A mention of the choreography (credited to Farah Khan), usually something that
one looks out for in Mani Ratnam movies to see what he comes up with. Though one
raves about Pachai Niramé, it was a typical Farah Khan song with
Madhavan executing Pehla Nasha type leaps (both slow-motion songs). One
may add that Pehla Nasha's breakthrough slow-motion choreography was
itself inspired by Mani Ratnam's Dalapathi.
Snehithane seemed rather disappointing, reminding one of some songs from Thiruda Thiruda.
I would give the this-was-new award to Kadhal Sadhugudu, with its delightful fluttering of Shalini's tresses (long enough to be noticed!), her dupattas and other "wavy" items, lending a new meaning to Alaipayuthey perhaps. I would have loved to be on the sets during this song to learn how they did it.

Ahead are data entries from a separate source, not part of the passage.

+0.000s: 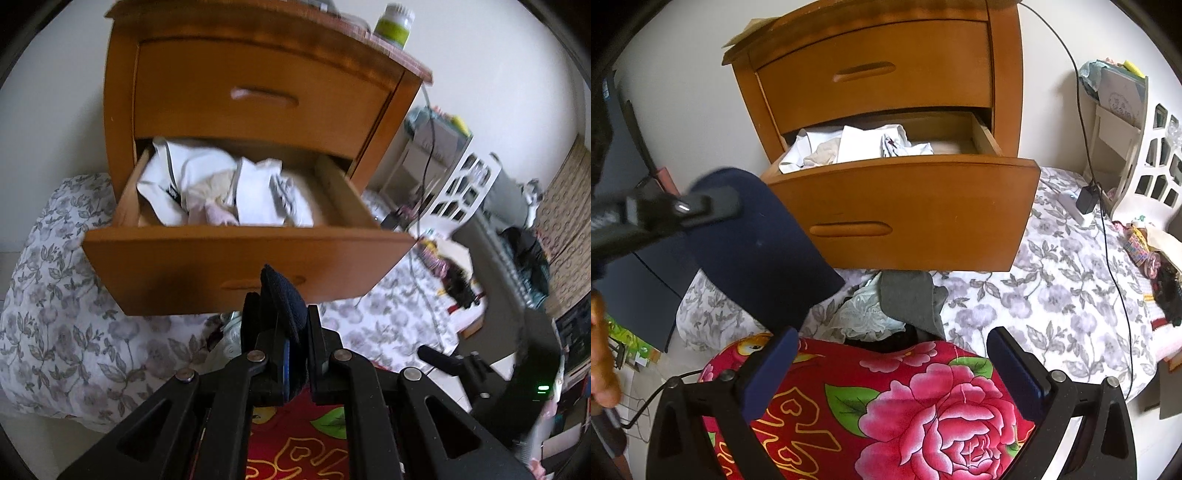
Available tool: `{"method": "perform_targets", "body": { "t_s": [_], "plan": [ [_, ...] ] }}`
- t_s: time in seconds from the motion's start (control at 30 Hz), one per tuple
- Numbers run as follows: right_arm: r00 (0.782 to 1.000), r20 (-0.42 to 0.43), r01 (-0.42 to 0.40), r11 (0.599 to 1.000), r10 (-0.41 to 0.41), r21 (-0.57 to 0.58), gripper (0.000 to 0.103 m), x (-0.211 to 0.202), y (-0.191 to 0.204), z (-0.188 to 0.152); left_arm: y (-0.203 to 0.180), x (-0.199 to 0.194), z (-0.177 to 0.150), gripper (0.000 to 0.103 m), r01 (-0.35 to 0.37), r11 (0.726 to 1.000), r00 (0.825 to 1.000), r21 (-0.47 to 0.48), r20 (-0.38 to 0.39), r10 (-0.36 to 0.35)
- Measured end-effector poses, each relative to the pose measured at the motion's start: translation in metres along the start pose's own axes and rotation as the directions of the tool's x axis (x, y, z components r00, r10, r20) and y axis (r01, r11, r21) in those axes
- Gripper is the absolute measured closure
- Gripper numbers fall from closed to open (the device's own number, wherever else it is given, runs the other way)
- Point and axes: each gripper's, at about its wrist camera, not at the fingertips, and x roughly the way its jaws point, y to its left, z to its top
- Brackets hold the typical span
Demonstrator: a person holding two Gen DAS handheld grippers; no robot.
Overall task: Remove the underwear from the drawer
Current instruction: 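Lower the navy garment onto the garment pile and open the left gripper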
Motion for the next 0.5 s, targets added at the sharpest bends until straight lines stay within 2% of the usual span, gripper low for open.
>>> {"method": "perform_targets", "body": {
  "t_s": [0.17,0.33,0.5],
  "plan": [
    [1.000,-0.012,-0.001,1.000,0.001,0.013,0.000,0.005,-0.005,-0.001,-0.003,0.031,-0.008,0.096,-0.016,1.000,0.998,0.021,-0.054,0.017],
    [1.000,-0.027,-0.002,1.000,0.002,0.020,0.000,0.011,-0.009,-0.003,-0.004,0.049,-0.006,0.095,-0.009,0.999,0.999,0.032,-0.054,0.010],
    [0.999,-0.035,-0.001,1.000,0.002,0.023,0.000,0.014,-0.010,-0.005,0.002,0.070,-0.005,0.095,-0.059,0.998,0.995,0.025,-0.074,0.060]
  ]
}}
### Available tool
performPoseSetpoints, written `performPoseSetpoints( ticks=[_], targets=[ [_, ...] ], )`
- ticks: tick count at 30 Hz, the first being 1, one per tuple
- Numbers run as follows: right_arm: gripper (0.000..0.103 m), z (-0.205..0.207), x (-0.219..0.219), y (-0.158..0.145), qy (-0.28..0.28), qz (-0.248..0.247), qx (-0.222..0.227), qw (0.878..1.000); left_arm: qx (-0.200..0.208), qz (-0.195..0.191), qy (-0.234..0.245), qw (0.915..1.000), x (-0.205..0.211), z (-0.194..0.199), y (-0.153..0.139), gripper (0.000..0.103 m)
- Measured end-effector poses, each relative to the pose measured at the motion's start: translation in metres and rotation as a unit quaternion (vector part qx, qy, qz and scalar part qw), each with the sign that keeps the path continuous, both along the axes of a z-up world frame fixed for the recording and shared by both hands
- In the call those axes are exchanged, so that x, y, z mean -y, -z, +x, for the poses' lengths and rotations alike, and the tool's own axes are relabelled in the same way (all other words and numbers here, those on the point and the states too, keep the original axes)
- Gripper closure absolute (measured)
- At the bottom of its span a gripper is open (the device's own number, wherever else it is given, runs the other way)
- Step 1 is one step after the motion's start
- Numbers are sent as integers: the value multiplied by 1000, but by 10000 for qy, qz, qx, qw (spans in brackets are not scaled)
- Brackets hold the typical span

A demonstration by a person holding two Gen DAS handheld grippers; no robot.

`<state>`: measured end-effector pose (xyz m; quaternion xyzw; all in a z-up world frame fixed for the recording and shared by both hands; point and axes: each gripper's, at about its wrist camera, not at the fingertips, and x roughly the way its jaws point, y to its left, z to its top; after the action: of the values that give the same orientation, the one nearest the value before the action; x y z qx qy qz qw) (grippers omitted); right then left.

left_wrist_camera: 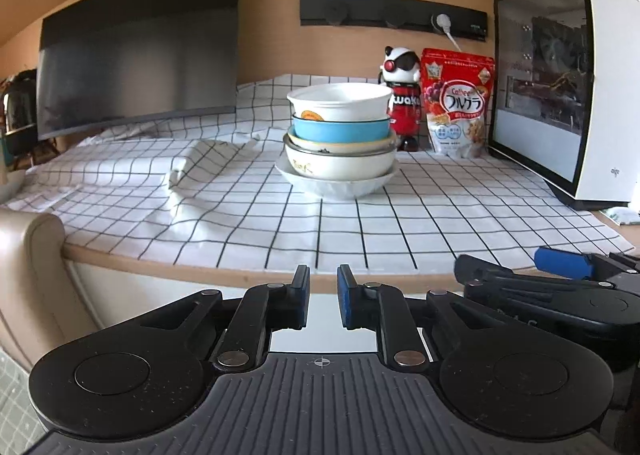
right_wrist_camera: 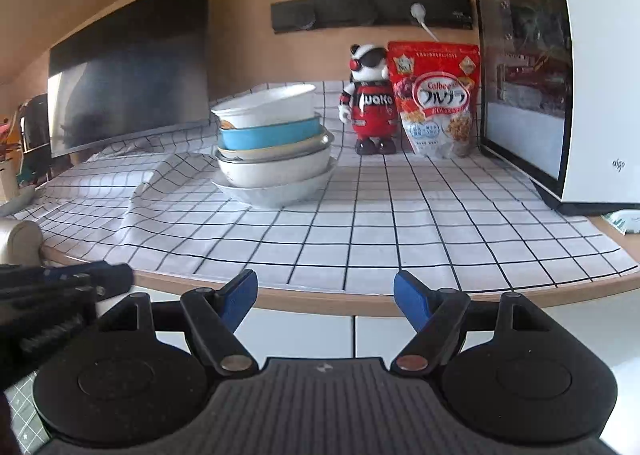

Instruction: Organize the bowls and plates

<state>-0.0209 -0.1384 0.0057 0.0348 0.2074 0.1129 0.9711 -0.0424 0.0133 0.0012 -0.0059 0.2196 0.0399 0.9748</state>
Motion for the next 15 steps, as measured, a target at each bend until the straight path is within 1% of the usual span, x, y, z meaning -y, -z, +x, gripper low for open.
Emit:
performPoseSetpoints(
  ticks=[3,11,15],
  targets=[
    [27,-9,-3,-1,-29,-47,86,9999,16,18,62,10000,2,-5,3,85],
    [27,-13,2,-2,117,-36,-47,9999,60,54,189,9998,-1,-6,2,85],
    [26,-19,7,-7,182,25,79,9998,186,108,231,9995,-1,-11,-3,85]
  ],
)
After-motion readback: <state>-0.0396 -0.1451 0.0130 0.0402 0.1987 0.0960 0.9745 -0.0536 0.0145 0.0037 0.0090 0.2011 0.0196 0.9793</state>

On an associated note, one of my colleagues remarked this about Saathiya (I haven't seen that, but the comment was about the story, which is by all accounts unchanged from the original): "Where was the story? They fall in love, get married, have a fight, then get back together". Agreed, it wasn't a thriller and the end was never in question, but I'm sorry for him that he missed the story in this. Aren't incidents in life (even as common as this) worth a story? In fact, I believe that real life is much more interesting than a lot of stories that make it to the pages of a book or to celluloid. I bet I could make at least three movies based on events in my life! Also, most moviegoers unfortunately do not possess the tolerance for a more wider set of plots & themes. They are quick to dismiss based on past assumptions and one line plots heard secondhand from prejudiced observers. I agree that a large percentage of movies are worth the derision, but I have seen so many good movies being dismissed lightly without basis. Give 'em a chance, mateys.